+++ The records +++
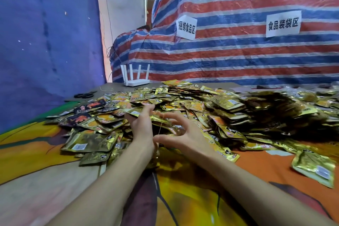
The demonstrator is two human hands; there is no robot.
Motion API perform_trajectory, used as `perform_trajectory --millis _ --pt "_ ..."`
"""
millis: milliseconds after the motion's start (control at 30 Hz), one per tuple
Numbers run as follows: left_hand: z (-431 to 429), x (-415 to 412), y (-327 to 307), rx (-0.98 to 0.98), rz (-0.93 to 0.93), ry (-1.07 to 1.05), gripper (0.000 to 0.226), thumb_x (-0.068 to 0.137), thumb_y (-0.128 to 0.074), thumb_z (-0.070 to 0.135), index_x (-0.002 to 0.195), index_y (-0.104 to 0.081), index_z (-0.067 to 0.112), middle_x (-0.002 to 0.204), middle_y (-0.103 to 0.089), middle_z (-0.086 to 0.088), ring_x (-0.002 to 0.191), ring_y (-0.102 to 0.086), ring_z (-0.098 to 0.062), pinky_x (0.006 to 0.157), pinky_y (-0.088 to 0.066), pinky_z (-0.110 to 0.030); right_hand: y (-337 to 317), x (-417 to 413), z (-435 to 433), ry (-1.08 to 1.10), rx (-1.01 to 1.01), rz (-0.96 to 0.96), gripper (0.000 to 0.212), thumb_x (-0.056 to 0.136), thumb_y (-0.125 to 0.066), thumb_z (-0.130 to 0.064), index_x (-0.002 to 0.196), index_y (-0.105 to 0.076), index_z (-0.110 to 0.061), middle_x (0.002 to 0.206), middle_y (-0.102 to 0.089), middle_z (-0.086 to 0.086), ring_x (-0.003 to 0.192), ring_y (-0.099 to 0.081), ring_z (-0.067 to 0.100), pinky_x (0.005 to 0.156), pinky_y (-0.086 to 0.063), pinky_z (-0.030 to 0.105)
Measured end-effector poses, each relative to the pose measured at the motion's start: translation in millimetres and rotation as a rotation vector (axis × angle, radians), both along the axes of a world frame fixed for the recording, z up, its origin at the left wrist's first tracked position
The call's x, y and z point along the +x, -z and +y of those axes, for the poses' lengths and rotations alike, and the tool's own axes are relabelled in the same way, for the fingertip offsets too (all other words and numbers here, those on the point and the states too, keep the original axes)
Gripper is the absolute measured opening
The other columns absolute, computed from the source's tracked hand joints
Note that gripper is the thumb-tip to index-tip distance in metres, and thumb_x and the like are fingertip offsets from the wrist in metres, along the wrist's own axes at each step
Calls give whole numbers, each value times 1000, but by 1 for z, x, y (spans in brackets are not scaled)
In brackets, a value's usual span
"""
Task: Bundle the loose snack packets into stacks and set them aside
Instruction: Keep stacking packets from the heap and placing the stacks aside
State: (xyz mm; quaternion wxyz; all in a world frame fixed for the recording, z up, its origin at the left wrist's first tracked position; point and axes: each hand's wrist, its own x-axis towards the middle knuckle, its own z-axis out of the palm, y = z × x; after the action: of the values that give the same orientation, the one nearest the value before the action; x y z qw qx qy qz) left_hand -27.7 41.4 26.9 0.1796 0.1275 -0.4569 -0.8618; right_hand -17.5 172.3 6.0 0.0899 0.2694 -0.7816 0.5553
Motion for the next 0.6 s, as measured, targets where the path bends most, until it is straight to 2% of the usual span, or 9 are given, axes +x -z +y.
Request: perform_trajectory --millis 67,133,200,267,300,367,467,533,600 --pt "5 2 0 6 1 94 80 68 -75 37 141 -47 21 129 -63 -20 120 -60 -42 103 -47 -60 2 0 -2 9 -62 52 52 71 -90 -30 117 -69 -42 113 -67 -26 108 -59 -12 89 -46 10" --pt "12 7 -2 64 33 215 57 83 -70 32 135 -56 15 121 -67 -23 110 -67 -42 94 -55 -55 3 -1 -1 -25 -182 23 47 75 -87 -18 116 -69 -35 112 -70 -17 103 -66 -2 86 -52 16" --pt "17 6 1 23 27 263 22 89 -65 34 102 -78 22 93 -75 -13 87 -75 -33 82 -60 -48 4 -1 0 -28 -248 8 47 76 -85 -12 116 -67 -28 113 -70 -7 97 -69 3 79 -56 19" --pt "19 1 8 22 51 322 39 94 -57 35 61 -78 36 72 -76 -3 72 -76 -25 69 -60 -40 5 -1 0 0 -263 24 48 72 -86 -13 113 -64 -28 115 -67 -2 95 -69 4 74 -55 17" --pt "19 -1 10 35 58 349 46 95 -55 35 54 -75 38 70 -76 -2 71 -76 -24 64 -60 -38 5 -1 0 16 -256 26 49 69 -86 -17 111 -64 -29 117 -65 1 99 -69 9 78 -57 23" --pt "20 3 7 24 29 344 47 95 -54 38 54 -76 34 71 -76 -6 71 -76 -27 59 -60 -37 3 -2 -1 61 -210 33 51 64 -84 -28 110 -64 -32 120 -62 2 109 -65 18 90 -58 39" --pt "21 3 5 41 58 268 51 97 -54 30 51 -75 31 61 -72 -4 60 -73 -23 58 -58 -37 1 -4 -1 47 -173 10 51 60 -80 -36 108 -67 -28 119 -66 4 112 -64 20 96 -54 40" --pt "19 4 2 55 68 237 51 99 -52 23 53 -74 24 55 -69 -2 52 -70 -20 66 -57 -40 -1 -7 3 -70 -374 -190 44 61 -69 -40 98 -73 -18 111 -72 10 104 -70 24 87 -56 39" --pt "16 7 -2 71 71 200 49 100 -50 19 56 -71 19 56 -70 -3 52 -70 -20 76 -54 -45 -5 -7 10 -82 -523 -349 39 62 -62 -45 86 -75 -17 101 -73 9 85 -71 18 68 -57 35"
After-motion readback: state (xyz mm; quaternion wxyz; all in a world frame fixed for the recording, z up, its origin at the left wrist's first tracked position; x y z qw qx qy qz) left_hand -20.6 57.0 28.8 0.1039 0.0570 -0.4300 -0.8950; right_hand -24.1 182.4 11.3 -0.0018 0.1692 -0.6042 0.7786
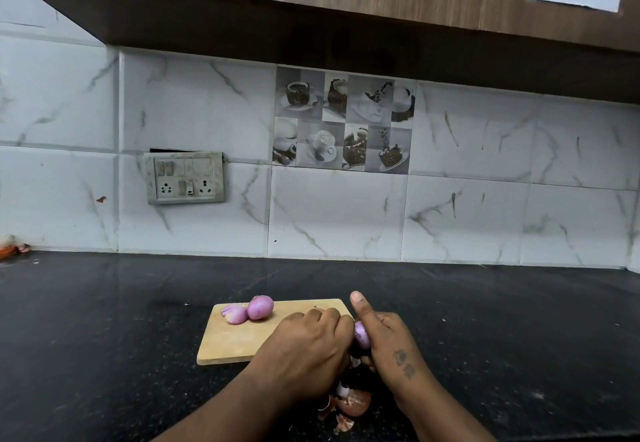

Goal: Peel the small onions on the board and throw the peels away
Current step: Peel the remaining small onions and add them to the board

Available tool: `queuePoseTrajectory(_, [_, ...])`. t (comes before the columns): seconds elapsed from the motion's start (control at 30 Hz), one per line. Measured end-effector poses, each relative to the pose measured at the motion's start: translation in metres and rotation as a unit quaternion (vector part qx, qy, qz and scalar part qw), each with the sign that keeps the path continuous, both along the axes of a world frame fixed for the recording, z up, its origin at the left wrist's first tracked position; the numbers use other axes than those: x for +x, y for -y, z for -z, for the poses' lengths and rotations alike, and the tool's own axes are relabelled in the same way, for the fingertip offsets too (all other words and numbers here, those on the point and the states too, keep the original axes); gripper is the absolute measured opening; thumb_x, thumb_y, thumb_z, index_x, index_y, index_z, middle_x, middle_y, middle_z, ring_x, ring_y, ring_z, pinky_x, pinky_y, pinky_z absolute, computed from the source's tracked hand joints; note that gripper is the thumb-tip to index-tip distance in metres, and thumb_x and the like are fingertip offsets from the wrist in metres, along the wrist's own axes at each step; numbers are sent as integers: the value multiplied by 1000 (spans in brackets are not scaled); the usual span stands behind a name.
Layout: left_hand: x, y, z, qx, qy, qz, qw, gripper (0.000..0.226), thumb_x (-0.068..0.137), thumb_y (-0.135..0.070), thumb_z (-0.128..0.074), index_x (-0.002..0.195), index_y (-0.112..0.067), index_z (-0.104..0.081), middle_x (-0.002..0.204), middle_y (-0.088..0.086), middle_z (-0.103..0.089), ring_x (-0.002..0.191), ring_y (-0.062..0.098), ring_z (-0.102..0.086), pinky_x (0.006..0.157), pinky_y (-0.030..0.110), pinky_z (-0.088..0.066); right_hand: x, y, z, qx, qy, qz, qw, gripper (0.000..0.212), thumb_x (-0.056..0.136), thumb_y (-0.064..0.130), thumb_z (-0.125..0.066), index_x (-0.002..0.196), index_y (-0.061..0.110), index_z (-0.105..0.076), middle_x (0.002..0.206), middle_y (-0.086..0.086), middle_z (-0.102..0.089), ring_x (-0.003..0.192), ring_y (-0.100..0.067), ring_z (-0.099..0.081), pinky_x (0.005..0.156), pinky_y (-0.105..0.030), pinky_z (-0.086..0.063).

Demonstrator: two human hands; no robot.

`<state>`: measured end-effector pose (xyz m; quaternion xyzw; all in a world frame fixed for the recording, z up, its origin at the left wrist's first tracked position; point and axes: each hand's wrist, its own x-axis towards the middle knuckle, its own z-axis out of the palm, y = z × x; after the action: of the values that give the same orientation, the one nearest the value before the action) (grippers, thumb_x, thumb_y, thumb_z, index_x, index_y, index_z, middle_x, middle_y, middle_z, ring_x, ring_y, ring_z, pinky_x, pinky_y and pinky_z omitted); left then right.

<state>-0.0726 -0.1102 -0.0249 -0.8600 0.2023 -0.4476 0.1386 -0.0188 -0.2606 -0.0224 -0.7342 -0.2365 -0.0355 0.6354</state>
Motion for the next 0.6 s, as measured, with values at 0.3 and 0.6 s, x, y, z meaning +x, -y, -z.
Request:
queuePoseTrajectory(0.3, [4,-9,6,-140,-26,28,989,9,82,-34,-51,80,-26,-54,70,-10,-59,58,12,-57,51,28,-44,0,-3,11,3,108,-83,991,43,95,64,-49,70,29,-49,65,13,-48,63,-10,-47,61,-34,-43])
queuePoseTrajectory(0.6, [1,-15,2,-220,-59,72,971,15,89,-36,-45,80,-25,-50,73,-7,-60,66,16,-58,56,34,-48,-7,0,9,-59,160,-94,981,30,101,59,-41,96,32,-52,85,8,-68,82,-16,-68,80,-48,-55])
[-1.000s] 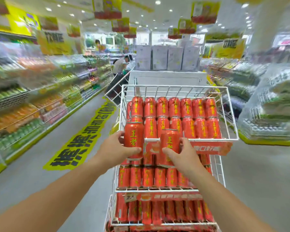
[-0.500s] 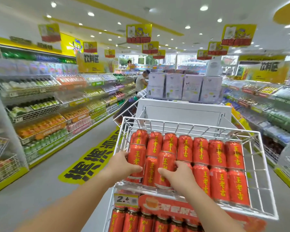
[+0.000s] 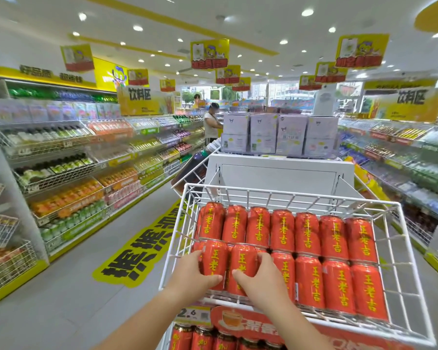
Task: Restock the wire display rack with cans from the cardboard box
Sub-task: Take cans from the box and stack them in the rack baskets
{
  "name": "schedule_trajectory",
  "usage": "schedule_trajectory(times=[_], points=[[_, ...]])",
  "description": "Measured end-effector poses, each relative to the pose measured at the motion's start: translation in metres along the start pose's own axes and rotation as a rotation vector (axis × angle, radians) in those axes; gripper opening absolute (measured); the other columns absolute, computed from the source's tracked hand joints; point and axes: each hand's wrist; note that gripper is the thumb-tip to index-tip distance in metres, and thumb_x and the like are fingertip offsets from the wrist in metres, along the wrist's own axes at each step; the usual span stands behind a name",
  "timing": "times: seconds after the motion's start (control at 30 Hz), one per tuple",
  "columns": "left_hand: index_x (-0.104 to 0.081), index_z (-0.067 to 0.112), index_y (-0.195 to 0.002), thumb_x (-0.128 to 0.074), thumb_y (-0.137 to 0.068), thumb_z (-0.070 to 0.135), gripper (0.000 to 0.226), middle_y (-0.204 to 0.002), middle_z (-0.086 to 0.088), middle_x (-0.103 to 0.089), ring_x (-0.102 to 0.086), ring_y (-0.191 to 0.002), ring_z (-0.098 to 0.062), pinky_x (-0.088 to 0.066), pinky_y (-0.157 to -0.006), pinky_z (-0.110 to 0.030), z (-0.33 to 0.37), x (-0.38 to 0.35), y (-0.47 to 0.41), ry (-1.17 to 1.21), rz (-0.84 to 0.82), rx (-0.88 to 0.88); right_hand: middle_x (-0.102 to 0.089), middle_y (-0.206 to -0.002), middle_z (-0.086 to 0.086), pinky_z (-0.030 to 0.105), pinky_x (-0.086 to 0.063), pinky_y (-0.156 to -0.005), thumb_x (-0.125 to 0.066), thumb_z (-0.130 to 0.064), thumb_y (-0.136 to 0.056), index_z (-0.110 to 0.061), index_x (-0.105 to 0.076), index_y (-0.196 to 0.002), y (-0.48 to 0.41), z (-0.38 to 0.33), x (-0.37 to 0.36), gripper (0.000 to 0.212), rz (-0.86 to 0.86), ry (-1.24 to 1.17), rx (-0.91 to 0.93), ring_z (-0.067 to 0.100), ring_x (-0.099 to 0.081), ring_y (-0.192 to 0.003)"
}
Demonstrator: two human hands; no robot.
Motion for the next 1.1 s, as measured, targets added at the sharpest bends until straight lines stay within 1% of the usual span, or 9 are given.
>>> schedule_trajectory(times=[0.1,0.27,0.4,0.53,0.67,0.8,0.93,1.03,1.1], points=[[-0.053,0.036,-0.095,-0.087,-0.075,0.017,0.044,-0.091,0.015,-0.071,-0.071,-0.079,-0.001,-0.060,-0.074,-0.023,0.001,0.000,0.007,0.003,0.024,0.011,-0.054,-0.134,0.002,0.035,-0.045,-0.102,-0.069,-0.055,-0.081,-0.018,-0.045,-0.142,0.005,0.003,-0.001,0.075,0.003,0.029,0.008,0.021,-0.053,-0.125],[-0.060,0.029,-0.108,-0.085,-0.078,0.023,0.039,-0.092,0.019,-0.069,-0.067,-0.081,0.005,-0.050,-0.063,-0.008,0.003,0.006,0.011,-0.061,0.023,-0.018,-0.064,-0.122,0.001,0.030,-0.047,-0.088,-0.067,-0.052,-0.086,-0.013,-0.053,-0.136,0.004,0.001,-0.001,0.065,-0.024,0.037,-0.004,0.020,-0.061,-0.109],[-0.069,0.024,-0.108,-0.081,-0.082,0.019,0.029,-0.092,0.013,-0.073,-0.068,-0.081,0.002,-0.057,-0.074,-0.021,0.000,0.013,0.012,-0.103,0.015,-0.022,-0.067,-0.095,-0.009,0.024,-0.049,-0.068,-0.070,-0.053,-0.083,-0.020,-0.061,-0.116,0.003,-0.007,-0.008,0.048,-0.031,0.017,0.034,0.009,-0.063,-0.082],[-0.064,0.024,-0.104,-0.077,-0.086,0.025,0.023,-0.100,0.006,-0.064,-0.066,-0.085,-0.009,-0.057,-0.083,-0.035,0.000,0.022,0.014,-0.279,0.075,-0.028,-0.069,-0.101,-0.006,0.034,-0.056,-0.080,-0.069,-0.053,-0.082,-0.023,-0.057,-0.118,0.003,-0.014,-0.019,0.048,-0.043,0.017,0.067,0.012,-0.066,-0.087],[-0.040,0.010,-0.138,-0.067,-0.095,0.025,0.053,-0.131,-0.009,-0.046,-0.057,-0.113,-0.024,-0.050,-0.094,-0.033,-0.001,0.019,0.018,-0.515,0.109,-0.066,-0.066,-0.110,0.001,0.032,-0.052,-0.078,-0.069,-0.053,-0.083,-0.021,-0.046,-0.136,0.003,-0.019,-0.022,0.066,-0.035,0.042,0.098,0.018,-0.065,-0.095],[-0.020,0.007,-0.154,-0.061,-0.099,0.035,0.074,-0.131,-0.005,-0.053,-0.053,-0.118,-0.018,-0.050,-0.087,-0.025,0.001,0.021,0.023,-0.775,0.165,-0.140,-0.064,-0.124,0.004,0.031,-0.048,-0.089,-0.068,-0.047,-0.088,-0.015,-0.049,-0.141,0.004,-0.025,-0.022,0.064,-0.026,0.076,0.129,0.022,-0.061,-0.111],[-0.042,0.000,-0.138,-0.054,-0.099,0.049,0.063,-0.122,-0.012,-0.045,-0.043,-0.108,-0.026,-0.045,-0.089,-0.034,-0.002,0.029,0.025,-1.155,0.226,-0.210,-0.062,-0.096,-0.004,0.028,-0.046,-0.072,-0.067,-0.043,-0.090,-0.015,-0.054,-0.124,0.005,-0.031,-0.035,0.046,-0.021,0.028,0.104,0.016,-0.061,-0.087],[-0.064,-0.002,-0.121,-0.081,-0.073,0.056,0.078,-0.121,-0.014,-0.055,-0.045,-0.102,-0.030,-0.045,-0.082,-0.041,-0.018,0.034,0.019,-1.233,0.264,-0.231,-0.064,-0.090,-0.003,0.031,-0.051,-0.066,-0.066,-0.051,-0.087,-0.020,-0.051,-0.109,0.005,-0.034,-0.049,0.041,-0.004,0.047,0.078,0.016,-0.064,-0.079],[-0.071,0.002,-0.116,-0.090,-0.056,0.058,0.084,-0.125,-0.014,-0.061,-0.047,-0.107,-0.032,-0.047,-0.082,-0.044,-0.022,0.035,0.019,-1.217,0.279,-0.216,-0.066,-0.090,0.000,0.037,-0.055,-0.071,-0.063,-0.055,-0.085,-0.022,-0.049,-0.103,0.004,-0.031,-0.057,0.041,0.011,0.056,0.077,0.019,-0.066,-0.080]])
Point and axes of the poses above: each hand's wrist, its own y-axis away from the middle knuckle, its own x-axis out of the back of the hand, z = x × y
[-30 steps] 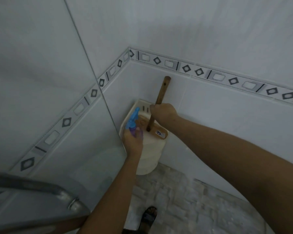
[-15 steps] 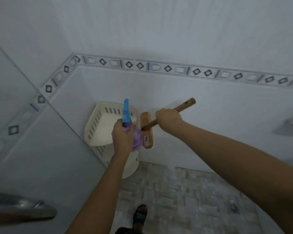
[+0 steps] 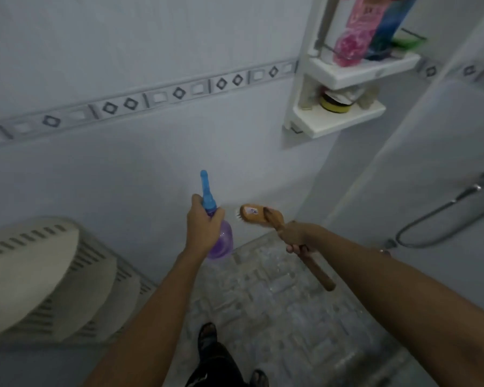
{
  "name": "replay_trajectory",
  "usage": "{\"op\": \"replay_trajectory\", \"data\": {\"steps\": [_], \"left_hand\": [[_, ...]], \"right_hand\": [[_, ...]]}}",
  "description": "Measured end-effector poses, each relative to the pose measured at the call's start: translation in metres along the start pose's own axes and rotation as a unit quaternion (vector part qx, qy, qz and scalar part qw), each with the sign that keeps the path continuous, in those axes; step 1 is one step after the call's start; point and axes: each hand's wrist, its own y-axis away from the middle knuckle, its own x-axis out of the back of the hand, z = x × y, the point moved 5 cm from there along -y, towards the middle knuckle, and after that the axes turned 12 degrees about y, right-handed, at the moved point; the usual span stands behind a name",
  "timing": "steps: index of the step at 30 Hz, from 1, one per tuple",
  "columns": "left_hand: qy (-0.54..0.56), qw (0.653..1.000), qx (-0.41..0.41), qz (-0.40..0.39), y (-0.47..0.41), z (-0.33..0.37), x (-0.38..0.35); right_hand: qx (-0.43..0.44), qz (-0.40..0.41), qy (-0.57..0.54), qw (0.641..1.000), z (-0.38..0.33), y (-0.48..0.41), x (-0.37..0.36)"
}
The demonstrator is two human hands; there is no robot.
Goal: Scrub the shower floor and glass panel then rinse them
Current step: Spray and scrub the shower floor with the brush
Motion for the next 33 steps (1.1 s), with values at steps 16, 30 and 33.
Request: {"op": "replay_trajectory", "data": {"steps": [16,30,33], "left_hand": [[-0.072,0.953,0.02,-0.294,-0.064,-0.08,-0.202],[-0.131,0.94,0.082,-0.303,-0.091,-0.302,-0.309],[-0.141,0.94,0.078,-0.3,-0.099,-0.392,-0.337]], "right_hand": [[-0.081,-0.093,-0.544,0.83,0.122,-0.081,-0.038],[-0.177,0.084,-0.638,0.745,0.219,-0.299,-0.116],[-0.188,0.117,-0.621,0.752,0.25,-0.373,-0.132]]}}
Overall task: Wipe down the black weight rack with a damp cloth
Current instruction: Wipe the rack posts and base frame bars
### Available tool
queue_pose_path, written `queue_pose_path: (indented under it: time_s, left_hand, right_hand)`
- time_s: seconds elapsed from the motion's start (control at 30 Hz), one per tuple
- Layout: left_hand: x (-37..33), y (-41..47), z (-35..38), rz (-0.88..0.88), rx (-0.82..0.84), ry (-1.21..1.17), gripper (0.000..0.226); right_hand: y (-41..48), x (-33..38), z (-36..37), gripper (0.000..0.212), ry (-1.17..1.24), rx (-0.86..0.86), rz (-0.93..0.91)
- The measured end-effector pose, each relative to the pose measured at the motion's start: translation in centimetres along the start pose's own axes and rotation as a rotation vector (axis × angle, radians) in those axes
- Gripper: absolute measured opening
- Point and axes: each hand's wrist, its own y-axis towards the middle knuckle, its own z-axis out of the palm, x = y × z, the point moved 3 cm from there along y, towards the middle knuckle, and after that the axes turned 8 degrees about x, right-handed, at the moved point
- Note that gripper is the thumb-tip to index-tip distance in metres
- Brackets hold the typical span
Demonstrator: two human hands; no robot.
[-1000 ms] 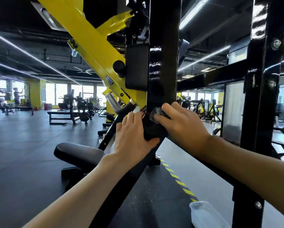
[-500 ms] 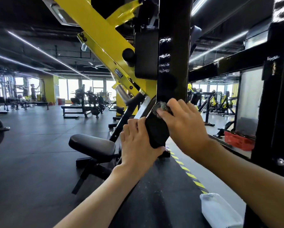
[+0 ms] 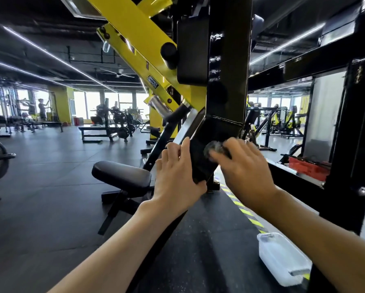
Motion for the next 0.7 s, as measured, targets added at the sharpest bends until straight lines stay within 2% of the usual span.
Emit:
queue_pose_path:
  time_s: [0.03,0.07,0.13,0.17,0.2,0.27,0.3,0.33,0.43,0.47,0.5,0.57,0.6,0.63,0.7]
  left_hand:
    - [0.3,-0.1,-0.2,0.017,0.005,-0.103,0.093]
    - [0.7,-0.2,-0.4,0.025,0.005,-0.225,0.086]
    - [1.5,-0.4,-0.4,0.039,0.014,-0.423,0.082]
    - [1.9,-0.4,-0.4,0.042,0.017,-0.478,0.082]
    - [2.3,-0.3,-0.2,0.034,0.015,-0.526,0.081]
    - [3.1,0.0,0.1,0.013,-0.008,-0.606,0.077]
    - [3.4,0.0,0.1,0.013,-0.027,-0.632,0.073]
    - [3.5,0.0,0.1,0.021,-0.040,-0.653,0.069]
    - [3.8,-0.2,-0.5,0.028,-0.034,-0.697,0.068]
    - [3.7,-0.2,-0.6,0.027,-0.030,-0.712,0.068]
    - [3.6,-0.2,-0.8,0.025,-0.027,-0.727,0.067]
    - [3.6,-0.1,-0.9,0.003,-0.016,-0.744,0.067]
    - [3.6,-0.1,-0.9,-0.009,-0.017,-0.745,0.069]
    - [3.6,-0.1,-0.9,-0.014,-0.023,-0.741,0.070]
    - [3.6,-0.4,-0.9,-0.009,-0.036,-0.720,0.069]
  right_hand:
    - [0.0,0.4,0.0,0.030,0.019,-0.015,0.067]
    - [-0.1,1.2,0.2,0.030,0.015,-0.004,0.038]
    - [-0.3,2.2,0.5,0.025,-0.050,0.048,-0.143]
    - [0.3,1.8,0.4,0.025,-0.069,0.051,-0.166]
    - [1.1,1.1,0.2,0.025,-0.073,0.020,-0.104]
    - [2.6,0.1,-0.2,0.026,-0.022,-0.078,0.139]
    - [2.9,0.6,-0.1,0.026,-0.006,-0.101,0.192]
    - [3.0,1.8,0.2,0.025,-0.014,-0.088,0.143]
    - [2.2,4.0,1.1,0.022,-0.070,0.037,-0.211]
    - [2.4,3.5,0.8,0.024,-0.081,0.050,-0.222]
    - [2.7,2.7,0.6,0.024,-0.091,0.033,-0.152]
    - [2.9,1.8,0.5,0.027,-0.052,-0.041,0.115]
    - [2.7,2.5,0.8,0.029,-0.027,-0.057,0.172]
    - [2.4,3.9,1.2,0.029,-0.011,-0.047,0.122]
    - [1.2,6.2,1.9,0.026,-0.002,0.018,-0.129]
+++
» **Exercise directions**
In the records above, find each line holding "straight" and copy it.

» **Answer to this task**
Motion for the next 0.6 s, as measured, targets where the path bends most, until it is straight to 2% of the usual span, or 9 are given, axes +x -z +y.
Motion for the next 1.1 s, as measured, targets added at the sharpest bends until straight lines stay within 1% of the usual span, or 9 are given.
Motion for the next 0.7 s, as measured, targets added at the sharpest bends until straight lines stay within 2% of the usual span.

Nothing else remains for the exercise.